Free FROM Tokenizers For Digital Sovereignty

More Efficiency and Independence for Natural Language Processing

Processing natural language in such a way that computers and digital devices identify and understand the conten is the objective of Natural Language Processing (NLP). Tokenizers are typically used for this type of artificial intelligence (AI). These are programs that break down text into smaller units which requires a lot of computing power and energy. What alternative there is and what this means for the digital sovereignty of companies was shown at a presentation by Aleph Alpha on the sidelines of the World Economic Forum 2025 in Davos.
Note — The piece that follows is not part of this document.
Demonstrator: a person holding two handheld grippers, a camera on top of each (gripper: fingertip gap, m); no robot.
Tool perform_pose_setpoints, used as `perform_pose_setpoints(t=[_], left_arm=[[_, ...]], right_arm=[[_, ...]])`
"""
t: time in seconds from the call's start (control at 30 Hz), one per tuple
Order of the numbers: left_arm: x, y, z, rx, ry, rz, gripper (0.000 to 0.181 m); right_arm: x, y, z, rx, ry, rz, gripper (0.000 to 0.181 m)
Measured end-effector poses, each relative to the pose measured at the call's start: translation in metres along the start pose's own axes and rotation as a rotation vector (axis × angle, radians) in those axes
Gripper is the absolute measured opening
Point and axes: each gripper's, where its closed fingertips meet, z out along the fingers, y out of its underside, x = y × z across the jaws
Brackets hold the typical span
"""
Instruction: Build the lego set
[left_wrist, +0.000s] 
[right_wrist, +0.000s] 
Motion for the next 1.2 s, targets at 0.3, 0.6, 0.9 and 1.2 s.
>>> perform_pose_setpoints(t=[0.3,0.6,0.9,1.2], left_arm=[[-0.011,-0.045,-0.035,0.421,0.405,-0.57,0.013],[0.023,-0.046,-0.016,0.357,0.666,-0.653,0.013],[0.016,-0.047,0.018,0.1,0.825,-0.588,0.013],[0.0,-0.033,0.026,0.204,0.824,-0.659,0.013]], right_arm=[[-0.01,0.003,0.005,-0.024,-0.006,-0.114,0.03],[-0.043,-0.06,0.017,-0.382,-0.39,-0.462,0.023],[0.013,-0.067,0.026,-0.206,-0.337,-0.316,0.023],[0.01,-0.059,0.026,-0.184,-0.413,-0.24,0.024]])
Digital sovereignty is becoming strategically relevant for companies. It’s about maintaining control over the firm’s own data and value chain. “Whoever builds artificial intelligence decides what is truth or fake,” Jonas Andrulis said in Davos during the World Economic Forum 2025. This also applies, for example, to data in industrial production, according to the founder of the German AI company Aleph Alpha. In order to secure digital sovereignty, technological independence is needed. This relates to a technical peculiarity of Large Language Models (LLM), which are often used as deep learning algorithms in the fields of text processing using NLP.

The background

To make a text understandable to machines, several steps are required. First, stop words and special characters are removed or text content is normalized, e.g. by converting it to lowercase letters. A program called “tokenizer” then breaks down the text into smaller units; these are called “tokens”. For instance, a token can be a word, a punctuation mark or a symbol. After dismantling, the tokens are built and classified. This can also include attaching metadata such as position in the text or part of speech. Finally, the tokens are stored in a structure that can be used for the subsequent steps of the NLP pipeline. Tokenizers are important for various applications:

– Text classification: Text is placed in predefined categories. Tokenizers play a crucial role as they break down the text into analyzable units that can then be classified by AI models.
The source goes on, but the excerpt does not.